Re: pgbench - add \if support
От | Fabien COELHO |
---|---|
Тема | Re: pgbench - add \if support |
Дата | |
Msg-id | alpine.DEB.2.20.1801220603330.6320@lancre обсуждение исходный текст |
Ответ на | Re: pgbench - add \if support (Craig Ringer <craig@2ndquadrant.com>) |
Список | pgsql-hackers |
Helo Craig, > I'm a smidge worried about this. It seems like psql is growing a > scripting language. The patch is about aligning pgbench with psql, which already has \if. > Do we want to go our own way with a kind of organically grown > scripting system? Or should we be looking at embedding client-side > scripting in a more structured, formal way instead? Embed a lua interpreter > or something? My 0.02€ is that the point is to deal with useful/needed simple client capabilities while integrating gracefully with bare server-side executed SQL. As for useful client-side capabilities, for both psql & pgbench ISTM that it is more in line with a limited cpp-like thing: include, expressions, variables, conditions... maybe minimal error handling. No loop.

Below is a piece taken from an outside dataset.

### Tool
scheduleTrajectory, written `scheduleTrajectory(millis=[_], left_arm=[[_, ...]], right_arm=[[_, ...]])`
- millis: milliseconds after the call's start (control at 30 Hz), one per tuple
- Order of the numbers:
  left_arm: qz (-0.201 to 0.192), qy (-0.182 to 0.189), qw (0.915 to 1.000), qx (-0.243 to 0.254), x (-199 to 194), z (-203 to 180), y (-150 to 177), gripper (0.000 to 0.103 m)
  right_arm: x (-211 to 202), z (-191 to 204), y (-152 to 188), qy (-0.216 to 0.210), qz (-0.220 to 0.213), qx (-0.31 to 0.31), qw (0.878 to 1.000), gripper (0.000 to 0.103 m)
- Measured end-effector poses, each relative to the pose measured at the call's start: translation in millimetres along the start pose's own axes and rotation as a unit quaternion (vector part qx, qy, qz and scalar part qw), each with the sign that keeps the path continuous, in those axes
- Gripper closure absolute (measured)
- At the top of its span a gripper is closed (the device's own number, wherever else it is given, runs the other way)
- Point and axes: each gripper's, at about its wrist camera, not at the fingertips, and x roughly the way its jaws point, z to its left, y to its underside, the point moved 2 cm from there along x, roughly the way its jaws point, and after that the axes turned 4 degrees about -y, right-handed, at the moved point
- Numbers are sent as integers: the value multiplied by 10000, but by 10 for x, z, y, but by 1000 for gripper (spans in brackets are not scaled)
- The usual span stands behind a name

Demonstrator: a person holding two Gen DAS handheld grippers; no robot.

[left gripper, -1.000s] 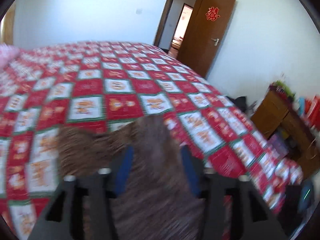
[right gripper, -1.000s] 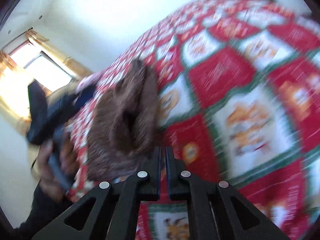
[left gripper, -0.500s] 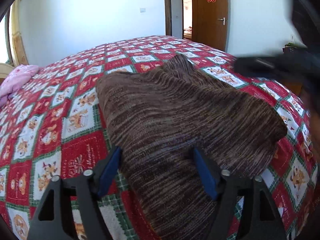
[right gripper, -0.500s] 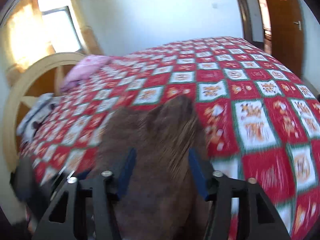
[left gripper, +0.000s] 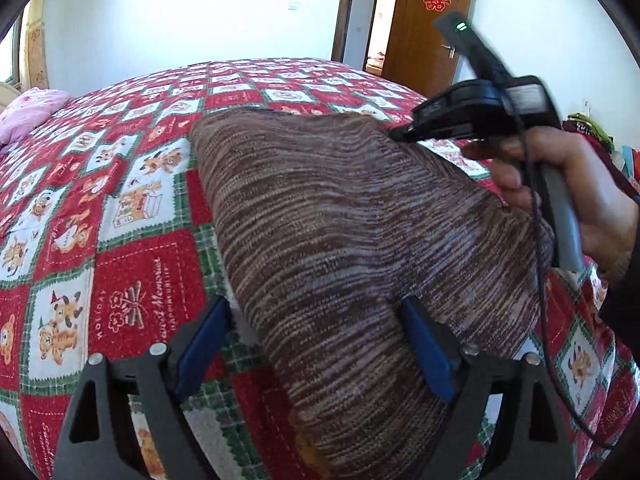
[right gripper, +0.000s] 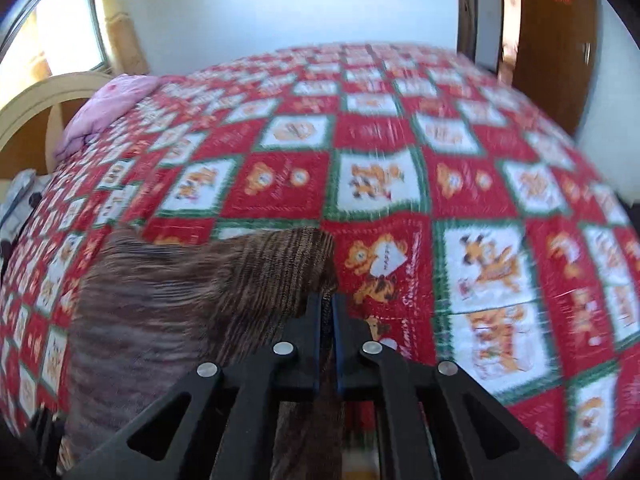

As for a language interpreter, it would raise the question of which language (lua, tcl, python, perl, VB, sh, R, ...) and the graceful (upward compatible) integration of any such language: eg how do have pieces of bare SQL and any other existing language would require some scanning conventions that do not exist. psql & pgbench already have ":x" variables. psql has the ability to set variable from SQL (\gset), and pgbench could do limited expressions to set these variables with (\set), which have been extended to be more complete , and there was use cases which motivate an (\if). ISTM enough to align both tools for reasonnably simple use cases that could arise when running a basic SQL script of bench. If you have something really complicated, then full fledge programming is the answer, which cannot be bare-SQL compatible. So the answer is that it is okay to aim at "limited" scripting because it covers useful use cases. -- Fabien.